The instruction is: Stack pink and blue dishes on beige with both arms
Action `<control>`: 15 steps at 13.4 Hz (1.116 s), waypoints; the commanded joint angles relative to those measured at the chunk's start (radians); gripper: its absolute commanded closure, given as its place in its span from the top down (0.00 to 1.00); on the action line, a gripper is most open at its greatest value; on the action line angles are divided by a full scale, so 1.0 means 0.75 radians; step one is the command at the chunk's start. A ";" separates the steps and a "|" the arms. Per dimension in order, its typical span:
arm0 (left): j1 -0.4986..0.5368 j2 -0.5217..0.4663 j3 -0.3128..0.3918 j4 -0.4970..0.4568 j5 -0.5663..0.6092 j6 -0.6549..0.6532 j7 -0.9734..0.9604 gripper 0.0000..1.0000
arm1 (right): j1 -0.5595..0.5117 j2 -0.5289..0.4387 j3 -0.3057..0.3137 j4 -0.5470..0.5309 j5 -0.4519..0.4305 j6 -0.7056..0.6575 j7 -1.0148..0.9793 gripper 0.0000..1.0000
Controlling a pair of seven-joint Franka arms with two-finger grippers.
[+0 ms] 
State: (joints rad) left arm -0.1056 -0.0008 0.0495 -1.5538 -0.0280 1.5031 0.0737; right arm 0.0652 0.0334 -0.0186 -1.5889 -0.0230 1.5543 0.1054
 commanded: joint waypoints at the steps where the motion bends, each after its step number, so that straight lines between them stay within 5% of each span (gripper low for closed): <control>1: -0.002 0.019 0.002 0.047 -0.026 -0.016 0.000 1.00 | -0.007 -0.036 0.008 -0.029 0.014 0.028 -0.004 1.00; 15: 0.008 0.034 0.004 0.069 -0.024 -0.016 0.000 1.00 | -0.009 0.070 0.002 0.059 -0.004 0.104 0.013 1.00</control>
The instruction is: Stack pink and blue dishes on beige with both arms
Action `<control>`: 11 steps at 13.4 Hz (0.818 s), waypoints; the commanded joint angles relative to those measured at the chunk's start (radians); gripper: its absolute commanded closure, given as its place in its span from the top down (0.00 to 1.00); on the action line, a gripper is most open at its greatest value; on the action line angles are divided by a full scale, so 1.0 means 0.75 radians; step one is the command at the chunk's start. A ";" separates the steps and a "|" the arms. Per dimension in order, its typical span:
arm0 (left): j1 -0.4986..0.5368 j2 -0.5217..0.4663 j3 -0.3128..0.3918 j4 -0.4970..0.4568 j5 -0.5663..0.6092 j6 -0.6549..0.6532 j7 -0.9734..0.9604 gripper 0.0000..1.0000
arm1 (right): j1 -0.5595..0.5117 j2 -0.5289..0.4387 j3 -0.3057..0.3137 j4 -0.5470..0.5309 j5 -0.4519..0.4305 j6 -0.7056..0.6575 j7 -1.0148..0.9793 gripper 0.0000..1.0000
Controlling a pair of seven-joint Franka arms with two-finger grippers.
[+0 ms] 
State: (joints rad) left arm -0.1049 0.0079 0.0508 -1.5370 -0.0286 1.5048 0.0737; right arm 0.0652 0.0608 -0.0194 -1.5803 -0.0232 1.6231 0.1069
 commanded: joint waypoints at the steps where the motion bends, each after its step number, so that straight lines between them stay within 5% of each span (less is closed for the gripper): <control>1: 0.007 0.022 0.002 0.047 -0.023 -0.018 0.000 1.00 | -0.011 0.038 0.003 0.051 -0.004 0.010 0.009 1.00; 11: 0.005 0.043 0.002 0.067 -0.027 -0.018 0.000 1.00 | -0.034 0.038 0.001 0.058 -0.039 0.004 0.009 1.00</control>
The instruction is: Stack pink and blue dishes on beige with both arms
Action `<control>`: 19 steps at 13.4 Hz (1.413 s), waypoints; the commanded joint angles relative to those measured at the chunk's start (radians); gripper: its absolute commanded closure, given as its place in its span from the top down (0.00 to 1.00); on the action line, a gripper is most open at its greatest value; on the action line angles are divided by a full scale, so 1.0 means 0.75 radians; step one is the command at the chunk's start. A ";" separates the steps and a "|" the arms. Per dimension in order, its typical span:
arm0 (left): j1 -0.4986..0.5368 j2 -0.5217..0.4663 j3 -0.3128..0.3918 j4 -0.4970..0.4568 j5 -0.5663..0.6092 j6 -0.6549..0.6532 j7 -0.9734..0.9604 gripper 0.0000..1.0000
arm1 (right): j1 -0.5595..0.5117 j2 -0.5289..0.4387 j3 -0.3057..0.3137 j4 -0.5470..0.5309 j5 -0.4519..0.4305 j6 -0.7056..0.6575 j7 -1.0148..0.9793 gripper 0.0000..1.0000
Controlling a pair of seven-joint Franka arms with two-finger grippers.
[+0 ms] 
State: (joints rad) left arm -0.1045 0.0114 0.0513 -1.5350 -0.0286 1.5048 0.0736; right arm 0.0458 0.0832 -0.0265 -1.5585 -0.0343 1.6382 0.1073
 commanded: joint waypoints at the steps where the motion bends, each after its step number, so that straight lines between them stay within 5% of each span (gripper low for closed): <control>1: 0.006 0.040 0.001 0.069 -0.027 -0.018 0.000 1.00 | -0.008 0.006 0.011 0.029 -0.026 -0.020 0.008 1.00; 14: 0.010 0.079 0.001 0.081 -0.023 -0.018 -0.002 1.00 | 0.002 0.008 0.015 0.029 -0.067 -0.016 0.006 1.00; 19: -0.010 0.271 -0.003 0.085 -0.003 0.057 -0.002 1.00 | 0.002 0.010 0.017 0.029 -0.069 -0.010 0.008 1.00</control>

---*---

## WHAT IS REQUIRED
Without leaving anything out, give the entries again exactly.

## SOLUTION TO THIS PROBLEM
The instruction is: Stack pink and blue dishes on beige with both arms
Action `<control>`: 15 steps at 13.4 Hz (1.116 s), waypoints; the commanded joint angles relative to those measured at the chunk's start (radians); gripper: its absolute commanded closure, given as its place in its span from the top down (0.00 to 1.00); on the action line, a gripper is most open at its greatest value; on the action line angles are divided by a full scale, so 1.0 means 0.75 radians; step one is the command at the chunk's start. A ";" separates the steps and a "|" the arms. Per dimension in order, its typical span:
arm0 (left): j1 -0.4986..0.5368 j2 -0.5217..0.4663 j3 -0.3128..0.3918 j4 -0.4970..0.4568 j5 -0.5663..0.6092 j6 -0.6549..0.6532 j7 -0.9734..0.9604 gripper 0.0000..1.0000
arm1 (right): j1 -0.5595..0.5117 j2 -0.5289..0.4387 j3 -0.3057..0.3137 j4 -0.5470..0.5309 j5 -0.4519..0.4305 j6 -0.7056..0.6575 j7 -1.0148..0.9793 gripper 0.0000..1.0000
Controlling a pair of seven-joint Franka arms with two-finger grippers.
[+0 ms] 
State: (joints rad) left arm -0.1056 -0.0008 0.0495 -1.5538 -0.0280 1.5031 0.0737; right arm 0.0652 0.0334 -0.0186 -1.5889 -0.0230 1.5543 0.1054
 commanded: joint waypoints at the steps where the motion bends, each after its step number, so that straight lines between them stay within 5% of each span (gripper low for closed): <control>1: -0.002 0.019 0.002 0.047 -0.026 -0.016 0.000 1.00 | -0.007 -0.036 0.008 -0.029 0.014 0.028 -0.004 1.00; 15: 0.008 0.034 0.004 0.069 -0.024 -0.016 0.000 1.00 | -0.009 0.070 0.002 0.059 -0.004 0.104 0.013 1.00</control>
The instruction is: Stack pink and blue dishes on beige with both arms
Action `<control>`: 11 steps at 13.4 Hz (0.818 s), waypoints; the commanded joint angles relative to those measured at the chunk's start (radians); gripper: its absolute commanded closure, given as its place in its span from the top down (0.00 to 1.00); on the action line, a gripper is most open at its greatest value; on the action line angles are divided by a full scale, so 1.0 means 0.75 radians; step one is the command at the chunk's start. A ";" separates the steps and a "|" the arms. Per dimension in order, its typical span:
arm0 (left): j1 -0.4986..0.5368 j2 -0.5217..0.4663 j3 -0.3128..0.3918 j4 -0.4970..0.4568 j5 -0.5663..0.6092 j6 -0.6549..0.6532 j7 -0.9734..0.9604 gripper 0.0000..1.0000
arm1 (right): j1 -0.5595..0.5117 j2 -0.5289..0.4387 j3 -0.3057..0.3137 j4 -0.5470..0.5309 j5 -0.4519..0.4305 j6 -0.7056..0.6575 j7 -1.0148..0.9793 gripper 0.0000..1.0000
Controlling a pair of seven-joint Franka arms with two-finger grippers.
[+0 ms] 
State: (joints rad) left arm -0.1049 0.0079 0.0508 -1.5370 -0.0286 1.5048 0.0737; right arm 0.0652 0.0608 -0.0194 -1.5803 -0.0232 1.6231 0.1069
 commanded: joint waypoints at the steps where the motion bends, each after its step number, so that straight lines between them stay within 5% of each span (less is closed for the gripper): <control>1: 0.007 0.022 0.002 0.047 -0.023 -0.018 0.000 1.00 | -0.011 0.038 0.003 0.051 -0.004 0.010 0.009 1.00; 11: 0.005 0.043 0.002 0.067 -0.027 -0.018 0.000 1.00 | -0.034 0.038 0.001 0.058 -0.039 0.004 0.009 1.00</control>
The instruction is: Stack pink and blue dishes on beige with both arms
Action `<control>`: 19 steps at 13.4 Hz (1.413 s), waypoints; the commanded joint angles relative to those measured at the chunk's start (radians); gripper: its absolute commanded closure, given as its place in its span from the top down (0.00 to 1.00); on the action line, a gripper is most open at its greatest value; on the action line angles are divided by a full scale, so 1.0 means 0.75 radians; step one is the command at the chunk's start. A ";" separates the steps and a "|" the arms. Per dimension in order, its typical span:
arm0 (left): j1 -0.4986..0.5368 j2 -0.5217..0.4663 j3 -0.3128..0.3918 j4 -0.4970..0.4568 j5 -0.5663..0.6092 j6 -0.6549..0.6532 j7 -0.9734..0.9604 gripper 0.0000..1.0000
arm1 (right): j1 -0.5595..0.5117 j2 -0.5289..0.4387 j3 -0.3057..0.3137 j4 -0.5470..0.5309 j5 -0.4519..0.4305 j6 -0.7056..0.6575 j7 -1.0148..0.9793 gripper 0.0000..1.0000
Controlling a pair of seven-joint Franka arms with two-finger grippers.
[+0 ms] 
State: (joints rad) left arm -0.1045 0.0114 0.0513 -1.5350 -0.0286 1.5048 0.0736; right arm 0.0458 0.0832 -0.0265 -1.5585 -0.0343 1.6382 0.1073
 commanded: joint waypoints at the steps where the motion bends, each after its step number, so that straight lines between them stay within 5% of each span (gripper low for closed): <control>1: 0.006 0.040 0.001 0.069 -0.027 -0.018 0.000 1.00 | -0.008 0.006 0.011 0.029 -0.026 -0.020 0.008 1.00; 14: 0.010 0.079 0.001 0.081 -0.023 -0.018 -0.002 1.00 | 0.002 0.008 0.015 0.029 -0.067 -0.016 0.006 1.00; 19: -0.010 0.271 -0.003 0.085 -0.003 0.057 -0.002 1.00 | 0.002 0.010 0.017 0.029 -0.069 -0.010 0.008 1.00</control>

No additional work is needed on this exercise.